BlocksI recently covered Ruby block basics in my post, More Advanced Ruby Method Arguments – Hashes And Block Basics. I mentioned that blocks are not really method arguments and also covered the two different types of block syntax. Towards the end of that post I promised to examine Ruby blocks more deeply and I am going to try and do that here.

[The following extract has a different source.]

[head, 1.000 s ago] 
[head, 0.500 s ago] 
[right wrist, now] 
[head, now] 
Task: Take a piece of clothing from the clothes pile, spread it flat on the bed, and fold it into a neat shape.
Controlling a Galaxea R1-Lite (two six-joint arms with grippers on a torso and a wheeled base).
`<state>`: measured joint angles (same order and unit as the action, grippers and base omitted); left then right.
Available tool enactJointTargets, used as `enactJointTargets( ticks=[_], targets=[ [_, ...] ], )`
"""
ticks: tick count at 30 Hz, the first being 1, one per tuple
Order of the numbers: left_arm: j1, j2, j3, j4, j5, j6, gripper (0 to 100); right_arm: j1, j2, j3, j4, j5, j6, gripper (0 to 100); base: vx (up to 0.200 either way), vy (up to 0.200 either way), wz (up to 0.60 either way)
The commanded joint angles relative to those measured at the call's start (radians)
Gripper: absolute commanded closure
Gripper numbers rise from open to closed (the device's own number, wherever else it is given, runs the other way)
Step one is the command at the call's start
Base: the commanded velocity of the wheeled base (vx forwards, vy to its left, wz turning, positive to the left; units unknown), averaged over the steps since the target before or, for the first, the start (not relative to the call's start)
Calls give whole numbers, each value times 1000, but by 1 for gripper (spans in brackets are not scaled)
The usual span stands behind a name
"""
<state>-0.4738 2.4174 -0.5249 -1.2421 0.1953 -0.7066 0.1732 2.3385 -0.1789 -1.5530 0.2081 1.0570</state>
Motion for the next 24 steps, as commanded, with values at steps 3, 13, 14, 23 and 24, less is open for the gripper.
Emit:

In my opinion there are several interesting things about blocks:

  • is there any other difference between the two different types of block syntax besides the fact that one is predominantly used for single line blocks and the other for multi-line?
  • in what context are blocks normally used and how does it look from the perspective of the methods that take blocks as ‘parameters’?
  • is passing parameters to blocks similar to passing parameters to a method (i.e. is the syntax just as rich, can you have default values etc.) and what scope do those parameters have?
  • can a block be a first class parameter and can you pass it around easily as opposed to just using it as a quasi-parameter like we normally do?

Examining each one of those in turn can give one a reasonably solid understanding of blocks, so that’s what we’re gonna do.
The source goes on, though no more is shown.